Wow, this is a special kind of dumb.
Slashdot is a source, so of course it is, but that’s just one reason why.
Sounds in large part like a lack of understanding/experience on the part of the defendant’s attorney. They should have pointed out to the court that the web site didn’t send the IP address, nor any data in fact, to Google. The user themselves, or rather their browser, did that when informed it needed a Web font to render the page while it was configured by the user to retrieve Web fonts from where they were hosted. If the user didn’t wish to have the font host know about them they should have configured their browser to not retrieve Web fonts, in which case the browser would have used the best font it could find installed as a substitute (at a cost in appearance of the rendered page).
I think there’s better defaults than "read everything from everywhere", but it should be the case that the web site says where things need fetched from and it’s the user who’s considered responsible for the browser following those instructions. And the user should be able to tell the browser how to follow them, eg. "Fetch resources from the same domain as the web site, refuse to fetch resources from anywhere else except places I’ve explicitly white-listed.".
$100 fine vs $250/hr lawyer for 2 weeks of billed hours
Sorry, but you´re wrong. It´s the code of the website that forces the user´s browser to concact google servers, and for that under GDPR the website owner is the only one who´s responsible.
The court pointed out, that in this specific case, the website owner had a very easy alternative (hosting GoogleFonts local) to not foul the rules of GDPR and with that argument they denied the legitimate interest, that the website owner claimed for using google Fonts via the api to google itself.
I don´t think that this decision kills all 3rd party links or CDN´s – it was a specific case, and the court´s decision followed the common EU law.
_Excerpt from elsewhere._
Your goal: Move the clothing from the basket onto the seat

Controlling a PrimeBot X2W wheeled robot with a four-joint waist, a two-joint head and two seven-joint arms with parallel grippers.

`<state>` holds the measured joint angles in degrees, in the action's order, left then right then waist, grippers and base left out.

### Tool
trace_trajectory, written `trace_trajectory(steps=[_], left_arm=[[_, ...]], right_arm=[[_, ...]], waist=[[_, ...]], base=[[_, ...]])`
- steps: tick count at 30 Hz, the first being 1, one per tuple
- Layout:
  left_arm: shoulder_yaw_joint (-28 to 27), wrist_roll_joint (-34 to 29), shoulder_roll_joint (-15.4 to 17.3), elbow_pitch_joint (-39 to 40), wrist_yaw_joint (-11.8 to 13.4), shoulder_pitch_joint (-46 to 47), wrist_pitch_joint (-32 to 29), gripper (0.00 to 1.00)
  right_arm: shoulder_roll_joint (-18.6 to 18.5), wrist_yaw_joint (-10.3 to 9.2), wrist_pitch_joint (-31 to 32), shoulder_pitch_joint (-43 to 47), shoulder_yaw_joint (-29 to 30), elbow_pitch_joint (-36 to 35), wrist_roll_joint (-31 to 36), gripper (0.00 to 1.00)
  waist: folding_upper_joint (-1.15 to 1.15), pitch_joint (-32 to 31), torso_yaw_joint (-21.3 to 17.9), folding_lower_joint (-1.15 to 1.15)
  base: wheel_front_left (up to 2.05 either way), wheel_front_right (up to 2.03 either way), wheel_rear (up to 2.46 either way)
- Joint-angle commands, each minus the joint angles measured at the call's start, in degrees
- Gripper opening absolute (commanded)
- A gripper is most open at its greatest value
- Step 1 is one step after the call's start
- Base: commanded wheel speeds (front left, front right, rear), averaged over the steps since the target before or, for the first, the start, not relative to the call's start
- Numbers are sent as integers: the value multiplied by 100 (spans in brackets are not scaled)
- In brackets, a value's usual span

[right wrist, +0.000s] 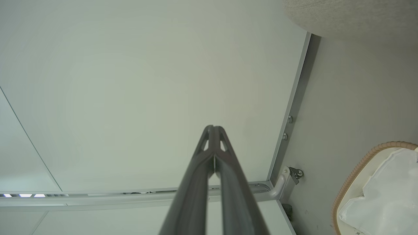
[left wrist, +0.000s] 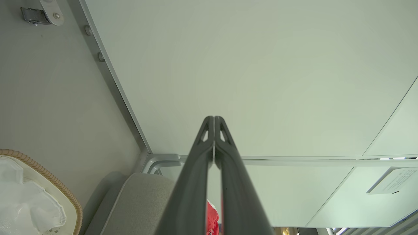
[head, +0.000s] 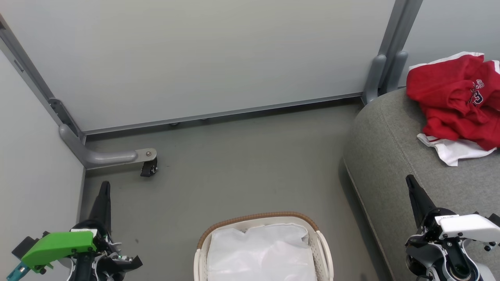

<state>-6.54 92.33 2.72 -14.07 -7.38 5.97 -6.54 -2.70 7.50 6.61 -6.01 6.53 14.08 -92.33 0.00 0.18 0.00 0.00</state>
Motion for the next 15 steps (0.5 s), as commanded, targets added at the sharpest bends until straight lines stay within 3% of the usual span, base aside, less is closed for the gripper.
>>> trace_trajectory(steps=[1, 15], left_arm=[[-11, 18, 29, 10, -28, 58, -17, 0], [-11, 19, 29, 11, -27, 58, -17, 0]], right_arm=[[-34, -2, 7, -36, 10, -22, -19, 0], [-34, -2, 7, -35, 10, -22, -19, 0]], waist=[[0, 0, 0, 0], [0, 0, 0, 0]], base=[[0, 0, 0], [0, 0, 0]])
OTOH: It´s not "that´s how internet or real world is designed" and that´s it. It´s just common right now but who says this situation has to last forever? There are enough solutions in web design that don´t have to use 3rd party stuff from Google, Amazon and some other Big Tech players. And there´s also the possibility to host CDN´s in the EU – I can´t see the need for data crossing the atlantic just to show some Fonts on Website in the EU. That´s silly and stupid imho.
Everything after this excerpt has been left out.